## Exercise brief
The listing below should be printed exactly, every line of it. Skip the pictures.

## Stored data
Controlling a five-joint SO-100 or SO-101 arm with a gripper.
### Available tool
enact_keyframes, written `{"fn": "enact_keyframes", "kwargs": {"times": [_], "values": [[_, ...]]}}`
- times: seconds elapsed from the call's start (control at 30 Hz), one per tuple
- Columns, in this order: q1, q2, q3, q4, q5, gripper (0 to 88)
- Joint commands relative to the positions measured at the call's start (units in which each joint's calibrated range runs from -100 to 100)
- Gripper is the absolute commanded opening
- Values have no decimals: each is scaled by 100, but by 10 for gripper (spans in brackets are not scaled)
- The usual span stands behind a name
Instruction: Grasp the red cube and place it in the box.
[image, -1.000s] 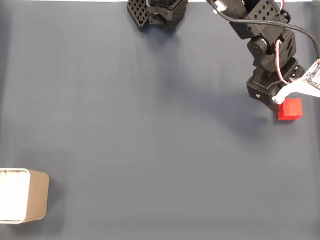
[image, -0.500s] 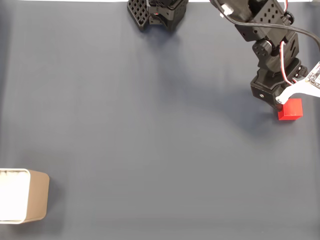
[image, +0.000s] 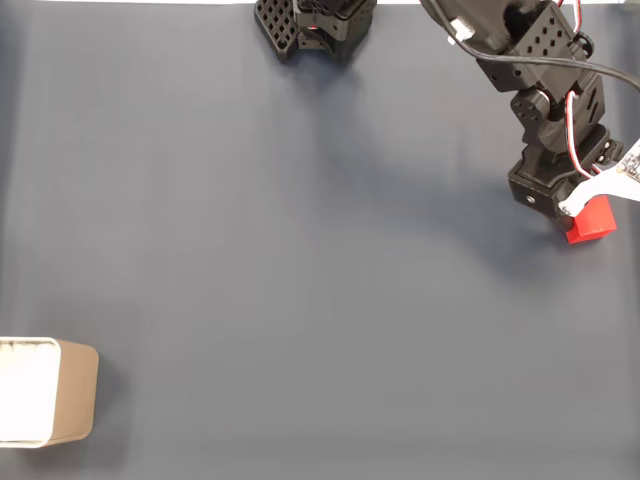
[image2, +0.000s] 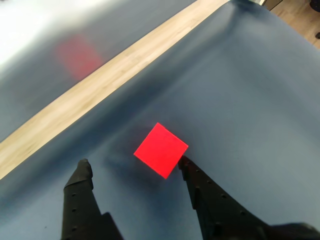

## Answer box
Controlling a five-joint SO-100 or SO-101 arm with a gripper.
### Available tool
enact_keyframes, written `{"fn": "enact_keyframes", "kwargs": {"times": [_], "values": [[_, ...]]}}`
- times: seconds elapsed from the call's start (control at 30 Hz), one per tuple
- Columns, in this order: q1, q2, q3, q4, q5, gripper (0 to 88)
- Joint commands relative to the positions measured at the call's start (units in which each joint's calibrated range runs from -100 to 100)
- Gripper is the absolute commanded opening
- Values have no decimals: each is scaled by 100, but by 10 for gripper (spans in brackets are not scaled)
- The usual span stands behind a name
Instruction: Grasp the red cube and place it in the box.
[image, -1.000s] 
[image, -0.500s] 
[image, +0.000s] 
[image2, +0.000s] 

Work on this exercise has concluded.